### TASK STATEMENT
Please reproduce all the data exactly as written and omit the pictures.

--- START ---

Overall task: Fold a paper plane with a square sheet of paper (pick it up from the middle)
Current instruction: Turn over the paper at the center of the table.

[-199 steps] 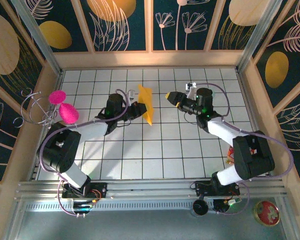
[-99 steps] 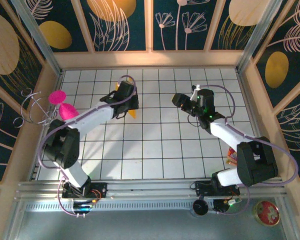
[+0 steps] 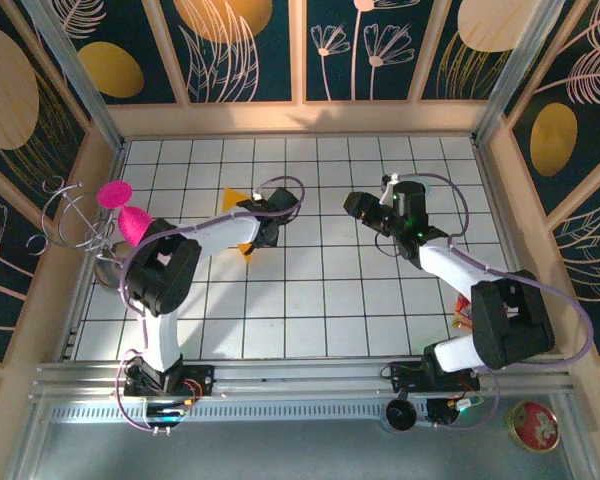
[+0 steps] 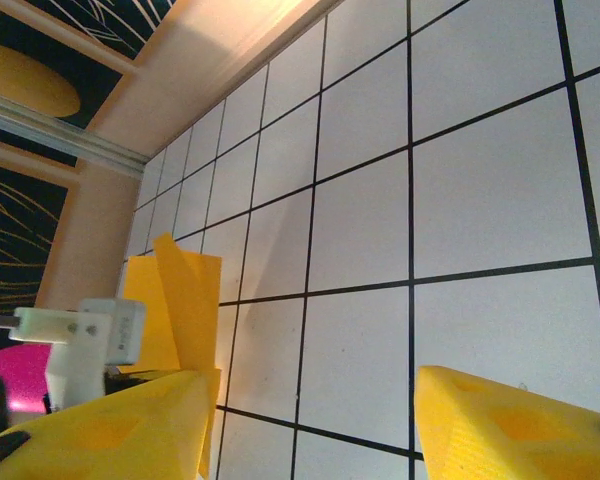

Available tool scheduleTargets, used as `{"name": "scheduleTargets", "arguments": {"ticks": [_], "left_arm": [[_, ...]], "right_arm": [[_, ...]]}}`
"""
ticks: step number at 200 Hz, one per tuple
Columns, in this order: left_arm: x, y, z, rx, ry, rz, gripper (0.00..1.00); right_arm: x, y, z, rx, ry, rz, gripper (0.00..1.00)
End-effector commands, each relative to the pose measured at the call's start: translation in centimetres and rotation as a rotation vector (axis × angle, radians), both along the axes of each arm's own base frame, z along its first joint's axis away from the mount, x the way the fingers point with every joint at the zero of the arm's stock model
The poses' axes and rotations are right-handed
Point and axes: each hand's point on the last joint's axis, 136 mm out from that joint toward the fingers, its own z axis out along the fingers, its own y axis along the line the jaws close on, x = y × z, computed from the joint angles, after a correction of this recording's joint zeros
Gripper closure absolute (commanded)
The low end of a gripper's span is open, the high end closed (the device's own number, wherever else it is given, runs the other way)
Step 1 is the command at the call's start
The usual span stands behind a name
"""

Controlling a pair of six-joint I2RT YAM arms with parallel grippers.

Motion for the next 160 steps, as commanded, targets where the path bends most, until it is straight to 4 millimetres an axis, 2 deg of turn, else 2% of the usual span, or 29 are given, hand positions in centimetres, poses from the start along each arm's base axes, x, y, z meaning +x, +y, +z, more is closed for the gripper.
{"name": "scheduleTargets", "arguments": {"ticks": [1,37,60,75,110,160], "left_arm": [[-0.5,0.8,-1.3,0.136,0.027,-0.005,0.96],[-0.8,0.2,-3.2,0.190,0.057,-0.023,0.95],[-1.9,-2.8,-5.0,0.071,0.140,-0.083,0.85],[-2.4,-4.2,-5.2,-0.004,0.159,-0.100,0.79],[-1.9,-5.2,-3.2,-0.082,0.115,-0.085,0.74],[-1.7,-8.2,0.6,-0.294,0.072,-0.105,0.66]], "right_arm": [[0.1,0.0,-0.1,0.000,-0.010,-0.002,0.43],[0.0,-0.3,-0.5,-0.007,-0.003,-0.012,0.43],[-0.1,-0.4,-0.6,-0.006,0.000,-0.015,0.43],[-0.1,-0.4,-0.6,-0.006,0.000,-0.017,0.43],[-0.1,-0.2,-0.9,-0.004,0.007,-0.008,0.43],[-0.1,-0.1,-1.2,0.001,0.016,-0.008,0.43]]}}
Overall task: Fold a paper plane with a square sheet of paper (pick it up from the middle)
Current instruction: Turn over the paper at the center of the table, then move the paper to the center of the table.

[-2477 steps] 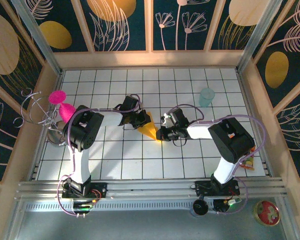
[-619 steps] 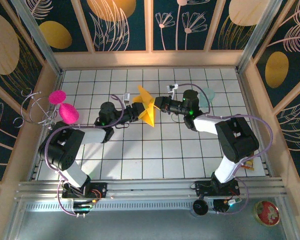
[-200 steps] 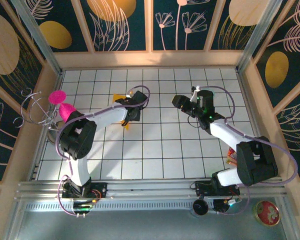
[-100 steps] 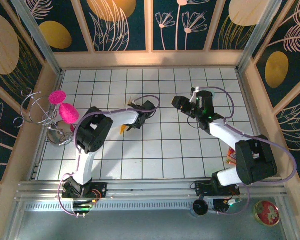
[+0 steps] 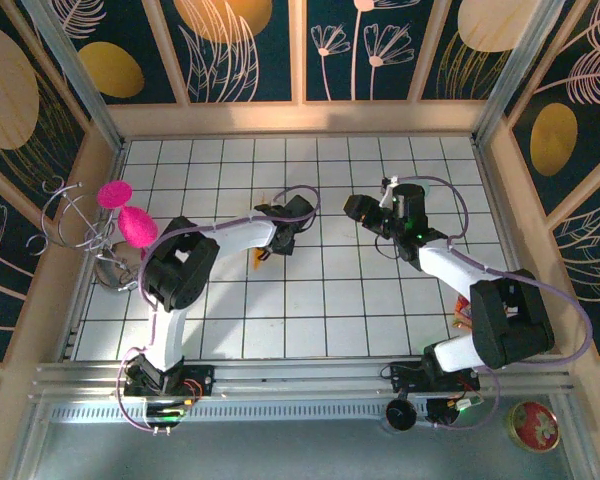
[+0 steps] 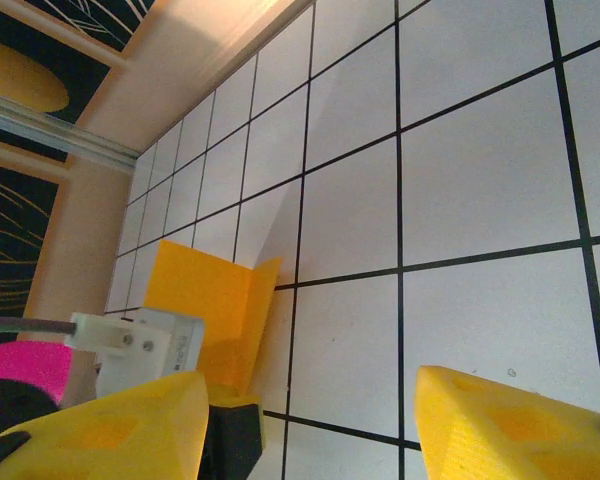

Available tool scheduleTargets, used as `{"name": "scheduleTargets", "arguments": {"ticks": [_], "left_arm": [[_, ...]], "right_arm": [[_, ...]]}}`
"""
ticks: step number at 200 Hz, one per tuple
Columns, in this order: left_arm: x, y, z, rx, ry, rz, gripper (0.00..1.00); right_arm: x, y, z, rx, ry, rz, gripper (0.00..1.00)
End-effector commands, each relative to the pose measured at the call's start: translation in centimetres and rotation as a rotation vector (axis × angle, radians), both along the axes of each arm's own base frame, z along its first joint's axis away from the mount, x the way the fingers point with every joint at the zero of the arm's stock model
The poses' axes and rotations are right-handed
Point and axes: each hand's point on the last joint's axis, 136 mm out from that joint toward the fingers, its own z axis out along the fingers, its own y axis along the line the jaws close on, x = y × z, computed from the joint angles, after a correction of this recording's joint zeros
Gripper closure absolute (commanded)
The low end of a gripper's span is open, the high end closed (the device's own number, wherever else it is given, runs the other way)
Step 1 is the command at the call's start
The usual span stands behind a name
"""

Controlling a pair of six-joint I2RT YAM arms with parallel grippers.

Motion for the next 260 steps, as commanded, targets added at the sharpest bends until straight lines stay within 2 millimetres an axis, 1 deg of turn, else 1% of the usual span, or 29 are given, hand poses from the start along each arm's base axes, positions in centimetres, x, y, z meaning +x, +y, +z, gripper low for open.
{"name": "scheduleTargets", "arguments": {"ticks": [1,31,53,67,80,97,103,107,108,110,119,138,155,177,199,212,215,220,243,260], "left_arm": [[-0.2,-3.0,2.8,-0.187,-0.013,-0.015,0.66],[-0.5,-4.9,4.8,-0.318,-0.017,-0.034,0.60],[-0.8,-6.1,6.3,-0.403,-0.019,-0.056,0.59],[-0.9,-7.0,7.6,-0.463,-0.029,-0.076,0.58],[-0.8,-7.5,9.2,-0.515,-0.057,-0.090,0.57],[-0.4,-7.5,11.6,-0.568,-0.120,-0.095,0.56],[-0.2,-7.3,12.1,-0.581,-0.140,-0.089,0.55],[-0.1,-7.2,11.8,-0.585,-0.143,-0.083,0.54],[-0.1,-7.0,12.4,-0.595,-0.156,-0.083,0.54],[-0.1,-6.9,13.0,-0.607,-0.167,-0.083,0.54],[0.1,-6.6,13.4,-0.648,-0.182,-0.078,0.53],[0.3,-5.4,12.6,-0.732,-0.159,-0.032,0.51],[0.3,-4.5,10.8,-0.801,-0.100,0.013,0.51],[0.0,-4.5,9.1,-0.867,-0.041,0.033,0.51],[0.0,-3.9,6.9,-0.854,0.002,0.083,0.52],[0.2,-3.2,6.4,-0.846,-0.002,0.117,0.54],[0.3,-3.0,5.2,-0.831,0.016,0.132,0.54],[0.3,-2.9,4.7,-0.827,0.023,0.142,0.55],[0.4,-2.8,3.4,-0.822,0.048,0.165,0.56],[0.3,-2.2,2.1,-0.781,0.065,0.201,0.56]], "right_arm": [[0.2,-0.1,-0.3,0.005,-0.005,-0.007,0.43],[0.2,-0.1,-0.3,0.004,-0.005,-0.009,0.43],[0.2,-0.1,-0.3,0.004,-0.006,-0.008,0.43],[0.2,0.0,-0.3,0.005,-0.006,-0.006,0.43],[0.2,-0.1,-0.3,0.004,-0.005,-0.007,0.43],[0.1,0.0,-0.3,0.006,-0.006,-0.004,0.43],[0.1,0.0,-0.3,0.008,-0.008,-0.003,0.43],[0.1,0.0,-0.4,0.008,-0.006,-0.003,0.43],[0.1,0.0,-0.4,0.008,-0.006,-0.003,0.43],[0.1,0.0,-0.4,0.009,-0.007,-0.003,0.43],[0.1,0.0,-0.4,0.009,-0.005,-0.004,0.43],[0.1,0.1,-0.5,0.014,-0.003,0.002,0.43],[0.1,0.2,-0.7,0.015,0.002,0.008,0.43],[0.1,0.6,-0.7,0.022,0.005,0.024,0.43],[0.1,0.9,-0.8,0.030,0.012,0.036,0.43],[0.1,1.0,-1.0,0.031,0.014,0.038,0.43],[0.1,1.1,-0.9,0.032,0.014,0.040,0.43],[0.1,1.2,-0.9,0.033,0.015,0.043,0.43],[0.0,1.4,-1.1,0.033,0.022,0.049,0.43],[-0.1,1.5,-1.2,0.033,0.025,0.052,0.43]]}}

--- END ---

### SOLUTION
Overall task: Fold a paper plane with a square sheet of paper (pick it up from the middle)
Current instruction: Turn over the paper at the center of the table.

[-199 steps] 
[-99 steps] 
[+0 steps] 
[+0 steps] 

Available tool scheduleTargets, used as `{"name": "scheduleTargets", "arguments": {"ticks": [_], "left_arm": [[_, ...]], "right_arm": [[_, ...]]}}`
"""
ticks: step number at 200 Hz, one per tuple
Columns, in this order: left_arm: x, y, z, rx, ry, rz, gripper (0.00..1.00); right_arm: x, y, z, rx, ry, rz, gripper (0.00..1.00)
End-effector commands, each relative to the pose measured at the call's start: translation in centimetres and rotation as a rotation vector (axis × angle, radians), both along the axes of each arm's own base frame, z along its first joint's axis away from the mount, x the way the fingers point with every joint at the zero of the arm's stock model
The poses' axes and rotations are right-handed
Point and axes: each hand's point on the last joint's axis, 136 mm out from that joint toward the fingers, its own z axis out along the fingers, its own y axis along the line the jaws close on, x = y × z, computed from the joint angles, after a correction of this recording's joint zeros
Gripper closure absolute (commanded)
The low end of a gripper's span is open, the high end closed (the device's own number, wherever else it is given, runs the other way)
Step 1 is the command at the call's start
The usual span stands behind a name
"""

Controlling a pair of six-joint I2RT YAM arms with parallel grippers.

Motion for the next 160 steps, as commanded, targets where the path bends most, until it is straight to 4 millimetres an axis, 2 deg of turn, else 2% of the usual span, or 29 are given, hand positions in centimetres, poses from the start along each arm's base axes, x, y, z meaning +x, +y, +z, more is closed for the gripper.
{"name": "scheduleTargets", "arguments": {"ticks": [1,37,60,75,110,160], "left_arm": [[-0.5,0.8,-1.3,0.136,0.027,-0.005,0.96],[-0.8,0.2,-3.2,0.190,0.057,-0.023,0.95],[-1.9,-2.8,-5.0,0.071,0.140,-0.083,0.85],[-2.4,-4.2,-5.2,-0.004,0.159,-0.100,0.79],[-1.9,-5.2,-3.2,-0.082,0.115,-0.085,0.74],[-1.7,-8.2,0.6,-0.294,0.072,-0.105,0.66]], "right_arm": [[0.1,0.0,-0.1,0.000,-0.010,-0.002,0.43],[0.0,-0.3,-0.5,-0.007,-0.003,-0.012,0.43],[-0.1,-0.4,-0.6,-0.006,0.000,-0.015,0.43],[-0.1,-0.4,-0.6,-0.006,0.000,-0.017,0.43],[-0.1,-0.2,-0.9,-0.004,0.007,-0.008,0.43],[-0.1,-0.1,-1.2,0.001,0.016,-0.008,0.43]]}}
Overall task: Fold a paper plane with a square sheet of paper (pick it up from the middle)
Current instruction: Turn over the paper at the center of the table, then move the paper to the center of the table.

[-2477 steps] 
[-619 steps] 
[-200 steps] 
[-100 steps] 
[+0 steps] 
[+0 steps] 

Available tool scheduleTargets, used as `{"name": "scheduleTargets", "arguments": {"ticks": [_], "left_arm": [[_, ...]], "right_arm": [[_, ...]]}}`
"""
ticks: step number at 200 Hz, one per tuple
Columns, in this order: left_arm: x, y, z, rx, ry, rz, gripper (0.00..1.00); right_arm: x, y, z, rx, ry, rz, gripper (0.00..1.00)
End-effector commands, each relative to the pose measured at the call's start: translation in centimetres and rotation as a rotation vector (axis × angle, radians), both along the axes of each arm's own base frame, z along its first joint's axis away from the mount, x the way the fingers point with every joint at the zero of the arm's stock model
The poses' axes and rotations are right-handed
Point and axes: each hand's point on the last joint's axis, 136 mm out from that joint toward the fingers, its own z axis out along the fingers, its own y axis along the line the jaws close on, x = y × z, computed from the joint angles, after a correction of this recording's joint zeros
Gripper closure absolute (commanded)
The low end of a gripper's span is open, the high end closed (the device's own number, wherever else it is given, runs the other way)
Step 1 is the command at the call's start
The usual span stands behind a name
"""

Controlling a pair of six-joint I2RT YAM arms with parallel grippers.

Motion for the next 260 steps, as commanded, targets added at the sharpest bends until straight lines stay within 2 millimetres an axis, 1 deg of turn, else 1% of the usual span, or 29 are given, hand poses from the start along each arm's base axes, positions in centimetres, x, y, z meaning +x, +y, +z, gripper low for open.
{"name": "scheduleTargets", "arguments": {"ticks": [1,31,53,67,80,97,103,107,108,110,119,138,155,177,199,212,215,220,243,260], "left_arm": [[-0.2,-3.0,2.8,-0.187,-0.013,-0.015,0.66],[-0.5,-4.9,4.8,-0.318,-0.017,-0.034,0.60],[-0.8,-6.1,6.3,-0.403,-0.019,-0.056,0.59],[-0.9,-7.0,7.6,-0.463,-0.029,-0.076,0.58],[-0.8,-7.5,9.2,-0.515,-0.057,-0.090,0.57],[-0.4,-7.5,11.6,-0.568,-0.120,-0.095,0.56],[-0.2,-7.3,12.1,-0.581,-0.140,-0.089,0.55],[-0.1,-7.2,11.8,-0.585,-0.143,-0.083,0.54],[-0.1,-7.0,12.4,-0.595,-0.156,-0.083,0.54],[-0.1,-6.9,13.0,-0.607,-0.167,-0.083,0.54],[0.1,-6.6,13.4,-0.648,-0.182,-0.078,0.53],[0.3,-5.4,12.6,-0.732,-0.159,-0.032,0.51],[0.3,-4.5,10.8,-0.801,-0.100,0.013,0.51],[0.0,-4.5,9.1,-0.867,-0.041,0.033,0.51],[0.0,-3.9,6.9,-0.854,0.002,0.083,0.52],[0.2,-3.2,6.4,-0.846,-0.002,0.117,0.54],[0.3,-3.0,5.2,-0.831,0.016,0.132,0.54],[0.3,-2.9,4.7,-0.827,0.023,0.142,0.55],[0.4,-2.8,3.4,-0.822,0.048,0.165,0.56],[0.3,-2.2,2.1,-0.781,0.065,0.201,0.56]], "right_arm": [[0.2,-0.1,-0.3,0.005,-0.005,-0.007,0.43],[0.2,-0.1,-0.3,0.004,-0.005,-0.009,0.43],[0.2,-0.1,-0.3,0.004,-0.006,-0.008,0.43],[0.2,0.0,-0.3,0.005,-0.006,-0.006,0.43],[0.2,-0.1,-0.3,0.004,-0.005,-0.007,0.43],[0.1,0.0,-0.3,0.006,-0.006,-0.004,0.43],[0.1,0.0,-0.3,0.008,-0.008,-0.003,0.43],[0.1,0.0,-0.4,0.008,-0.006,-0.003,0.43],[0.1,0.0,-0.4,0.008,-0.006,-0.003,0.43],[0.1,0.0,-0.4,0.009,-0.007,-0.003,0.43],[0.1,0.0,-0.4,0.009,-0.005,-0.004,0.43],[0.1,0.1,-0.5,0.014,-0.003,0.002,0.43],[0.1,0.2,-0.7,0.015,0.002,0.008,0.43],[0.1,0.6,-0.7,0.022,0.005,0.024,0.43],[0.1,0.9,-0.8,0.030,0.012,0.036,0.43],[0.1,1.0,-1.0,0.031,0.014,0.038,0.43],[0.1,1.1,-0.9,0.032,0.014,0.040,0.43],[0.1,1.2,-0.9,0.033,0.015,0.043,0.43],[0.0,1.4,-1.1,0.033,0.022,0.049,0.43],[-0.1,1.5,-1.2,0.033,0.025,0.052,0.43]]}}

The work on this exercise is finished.